One outstanding task is the definition of a functional test for GADGET, which would be a job which

  1. Uses MAGIC to create an initial condition file
  2. Compiles GADGET with a specified default setup
  3. makes a short run of GADGET to check whether it can actually be executed.

Portlet development status

This is currently being implemented by @ccarrubba as a series of input forms, which will guide the novice user through the options available, allowing them to have a graphical means to generate their config and input files. Validation will be performed on these parameters (which is currently being done by @vale-anna.

We will be making available a dev machine on which to actually deploy the WAR which is created by Jenkins during the portlet build phase, to provide the end users a “live” system with which to interact.

Feedback required !

At this point, we need some feedback ! Are we doing the right thing ? Are these features desirable ? Should the interface be simpler or more feature-rich ?

As we discussed above, in our interactions with astronomers at the University of the Western Cape (who are our primary contact for this project), we have been told that such a portlet could be very useful to postgraduate and undergraduate students who are getting to grips with GADGET. We think that an “intelligent” UI with a verbose and graphical interface could help them understand how GADGET works, and speed up their usage of it.

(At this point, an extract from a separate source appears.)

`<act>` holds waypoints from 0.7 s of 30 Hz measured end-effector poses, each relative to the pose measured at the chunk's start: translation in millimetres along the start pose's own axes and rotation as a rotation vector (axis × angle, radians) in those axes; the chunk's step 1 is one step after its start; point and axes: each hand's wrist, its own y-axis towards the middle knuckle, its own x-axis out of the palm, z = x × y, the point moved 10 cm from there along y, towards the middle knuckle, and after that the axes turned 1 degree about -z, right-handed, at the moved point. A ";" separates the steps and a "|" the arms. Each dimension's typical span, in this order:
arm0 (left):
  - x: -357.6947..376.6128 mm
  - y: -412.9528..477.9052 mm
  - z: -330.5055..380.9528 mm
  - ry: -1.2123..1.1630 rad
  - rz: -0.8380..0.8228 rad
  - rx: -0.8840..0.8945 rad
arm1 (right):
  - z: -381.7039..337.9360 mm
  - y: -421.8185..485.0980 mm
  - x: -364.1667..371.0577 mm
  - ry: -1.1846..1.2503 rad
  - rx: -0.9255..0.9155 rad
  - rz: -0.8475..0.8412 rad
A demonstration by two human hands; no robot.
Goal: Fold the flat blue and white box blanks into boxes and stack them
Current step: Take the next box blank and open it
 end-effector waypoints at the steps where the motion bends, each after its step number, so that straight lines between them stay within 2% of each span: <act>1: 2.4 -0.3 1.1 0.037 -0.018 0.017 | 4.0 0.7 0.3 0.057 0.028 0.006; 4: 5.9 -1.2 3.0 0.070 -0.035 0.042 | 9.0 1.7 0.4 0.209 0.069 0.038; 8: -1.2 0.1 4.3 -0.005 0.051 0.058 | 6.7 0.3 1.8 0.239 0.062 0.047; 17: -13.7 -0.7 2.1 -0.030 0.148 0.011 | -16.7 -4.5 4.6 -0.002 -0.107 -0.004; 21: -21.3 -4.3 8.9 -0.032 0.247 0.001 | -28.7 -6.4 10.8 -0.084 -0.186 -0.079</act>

However, when it comes to “serious” research with GADGET, we expect that forcing the user to go through the process of inserting and changing values every run might be somewhat tedious. Therefore, we think of providing two different interfaces and asking the user up front if they are an “expert” or “novice”, to determine their interface. Of course, since we are using federated identity management for AuthN/AuthZ, we can also assign these roles to users a-priori and expose the relevant interface to them behind the scenes.

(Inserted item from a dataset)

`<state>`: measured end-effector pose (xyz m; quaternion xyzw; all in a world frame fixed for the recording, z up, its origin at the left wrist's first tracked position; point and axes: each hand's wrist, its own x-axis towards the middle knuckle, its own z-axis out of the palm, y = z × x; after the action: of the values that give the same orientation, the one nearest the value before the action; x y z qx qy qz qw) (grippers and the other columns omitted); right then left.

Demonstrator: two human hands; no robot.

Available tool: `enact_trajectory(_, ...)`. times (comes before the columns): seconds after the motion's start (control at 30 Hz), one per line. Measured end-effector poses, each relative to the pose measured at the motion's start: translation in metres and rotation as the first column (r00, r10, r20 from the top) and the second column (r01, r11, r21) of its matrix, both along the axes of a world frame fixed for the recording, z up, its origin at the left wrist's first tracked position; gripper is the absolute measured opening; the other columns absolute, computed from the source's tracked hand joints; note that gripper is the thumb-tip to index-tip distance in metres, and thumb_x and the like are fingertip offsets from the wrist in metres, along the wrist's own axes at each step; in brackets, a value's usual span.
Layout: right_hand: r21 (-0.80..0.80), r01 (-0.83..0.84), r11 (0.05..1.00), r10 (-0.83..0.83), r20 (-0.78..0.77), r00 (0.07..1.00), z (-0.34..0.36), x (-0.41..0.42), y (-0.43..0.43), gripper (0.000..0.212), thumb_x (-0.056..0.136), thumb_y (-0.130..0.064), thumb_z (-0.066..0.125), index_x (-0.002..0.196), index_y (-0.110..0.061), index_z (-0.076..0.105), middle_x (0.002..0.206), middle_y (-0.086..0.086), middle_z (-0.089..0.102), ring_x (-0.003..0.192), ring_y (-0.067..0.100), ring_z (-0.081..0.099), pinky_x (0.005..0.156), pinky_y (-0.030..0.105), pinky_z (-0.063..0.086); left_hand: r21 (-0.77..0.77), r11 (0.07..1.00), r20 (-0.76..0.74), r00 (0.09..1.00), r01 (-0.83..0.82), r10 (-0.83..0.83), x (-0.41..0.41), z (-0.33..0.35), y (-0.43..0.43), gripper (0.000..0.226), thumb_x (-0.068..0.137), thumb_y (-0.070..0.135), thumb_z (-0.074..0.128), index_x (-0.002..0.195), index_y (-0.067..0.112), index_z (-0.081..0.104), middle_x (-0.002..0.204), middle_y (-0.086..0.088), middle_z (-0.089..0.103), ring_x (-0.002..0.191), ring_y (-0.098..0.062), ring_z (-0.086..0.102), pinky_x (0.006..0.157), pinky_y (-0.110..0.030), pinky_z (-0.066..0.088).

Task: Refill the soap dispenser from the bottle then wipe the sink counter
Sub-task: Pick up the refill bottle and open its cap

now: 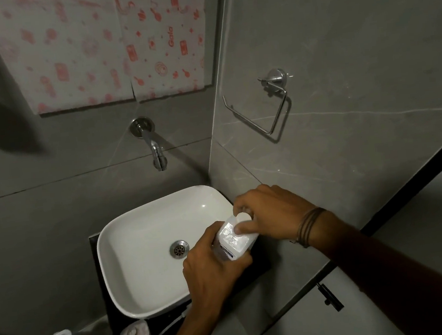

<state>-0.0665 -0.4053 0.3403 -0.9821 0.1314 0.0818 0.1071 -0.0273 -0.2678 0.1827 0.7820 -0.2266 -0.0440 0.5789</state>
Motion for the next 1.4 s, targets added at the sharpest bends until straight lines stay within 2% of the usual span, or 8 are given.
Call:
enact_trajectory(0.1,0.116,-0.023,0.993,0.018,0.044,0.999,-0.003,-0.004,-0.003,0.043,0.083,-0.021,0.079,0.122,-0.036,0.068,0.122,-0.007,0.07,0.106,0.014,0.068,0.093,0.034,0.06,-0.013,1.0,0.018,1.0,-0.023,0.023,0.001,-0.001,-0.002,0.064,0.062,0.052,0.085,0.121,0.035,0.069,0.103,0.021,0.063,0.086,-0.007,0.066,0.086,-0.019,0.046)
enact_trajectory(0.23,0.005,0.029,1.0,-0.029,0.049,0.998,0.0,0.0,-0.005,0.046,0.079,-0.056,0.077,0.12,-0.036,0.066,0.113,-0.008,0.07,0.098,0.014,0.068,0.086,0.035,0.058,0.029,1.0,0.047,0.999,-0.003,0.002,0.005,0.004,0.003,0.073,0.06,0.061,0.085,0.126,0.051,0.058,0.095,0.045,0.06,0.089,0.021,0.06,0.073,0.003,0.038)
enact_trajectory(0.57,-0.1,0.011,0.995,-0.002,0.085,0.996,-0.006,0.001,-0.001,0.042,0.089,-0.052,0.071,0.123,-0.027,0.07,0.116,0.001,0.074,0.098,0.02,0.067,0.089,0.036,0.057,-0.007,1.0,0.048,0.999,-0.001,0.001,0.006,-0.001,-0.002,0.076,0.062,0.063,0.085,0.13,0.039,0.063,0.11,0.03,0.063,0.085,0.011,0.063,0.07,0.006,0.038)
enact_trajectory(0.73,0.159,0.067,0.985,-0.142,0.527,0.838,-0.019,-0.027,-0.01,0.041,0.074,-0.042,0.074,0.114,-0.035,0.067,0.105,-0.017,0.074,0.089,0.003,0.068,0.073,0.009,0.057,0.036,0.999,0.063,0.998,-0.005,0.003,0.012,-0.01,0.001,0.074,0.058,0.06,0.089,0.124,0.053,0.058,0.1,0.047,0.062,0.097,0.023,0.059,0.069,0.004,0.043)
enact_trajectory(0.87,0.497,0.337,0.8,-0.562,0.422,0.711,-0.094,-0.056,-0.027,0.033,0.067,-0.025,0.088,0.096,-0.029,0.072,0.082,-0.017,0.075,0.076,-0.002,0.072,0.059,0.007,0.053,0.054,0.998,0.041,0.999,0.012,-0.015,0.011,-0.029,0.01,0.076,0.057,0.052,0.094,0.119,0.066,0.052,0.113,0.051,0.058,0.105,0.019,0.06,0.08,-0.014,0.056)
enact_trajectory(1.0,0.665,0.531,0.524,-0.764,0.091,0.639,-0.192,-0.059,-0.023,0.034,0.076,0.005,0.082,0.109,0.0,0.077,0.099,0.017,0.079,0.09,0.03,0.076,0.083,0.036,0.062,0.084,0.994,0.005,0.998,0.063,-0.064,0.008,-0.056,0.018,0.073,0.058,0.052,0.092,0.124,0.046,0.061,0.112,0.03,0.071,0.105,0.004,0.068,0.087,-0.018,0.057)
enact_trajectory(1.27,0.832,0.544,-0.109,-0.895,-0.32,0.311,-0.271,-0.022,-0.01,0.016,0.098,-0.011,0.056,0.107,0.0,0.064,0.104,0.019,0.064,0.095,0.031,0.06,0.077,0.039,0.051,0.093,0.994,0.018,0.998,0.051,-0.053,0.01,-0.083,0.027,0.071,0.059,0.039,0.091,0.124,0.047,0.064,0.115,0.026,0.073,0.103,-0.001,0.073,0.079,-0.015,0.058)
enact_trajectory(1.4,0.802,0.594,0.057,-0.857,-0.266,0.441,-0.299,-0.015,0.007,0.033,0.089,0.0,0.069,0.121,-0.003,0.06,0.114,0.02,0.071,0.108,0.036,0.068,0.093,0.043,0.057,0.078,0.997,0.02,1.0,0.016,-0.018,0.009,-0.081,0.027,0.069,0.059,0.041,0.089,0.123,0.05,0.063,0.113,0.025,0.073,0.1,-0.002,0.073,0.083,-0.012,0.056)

What we hope for in the long run is that this service could be handed over to the research community interested, allowing them to manage the usage of it themselves - they’re the experts, after all !

For this to work, we need direct and constant feedback from the user. So…

  1. If you already have a Github account, open an issue (tag it “requested”)
  2. Comment right here with Disqus - make sure to mark your comment “Feature Request”
  3. If you’re hardcore, fork the project and send us a pull request
  4. … or just drop a mail to bbecker@csir.co.za

Till next time !

Footnotes and References

  1. User Experience - this is the process by which user feedback is requested and incorporated into the design of the product.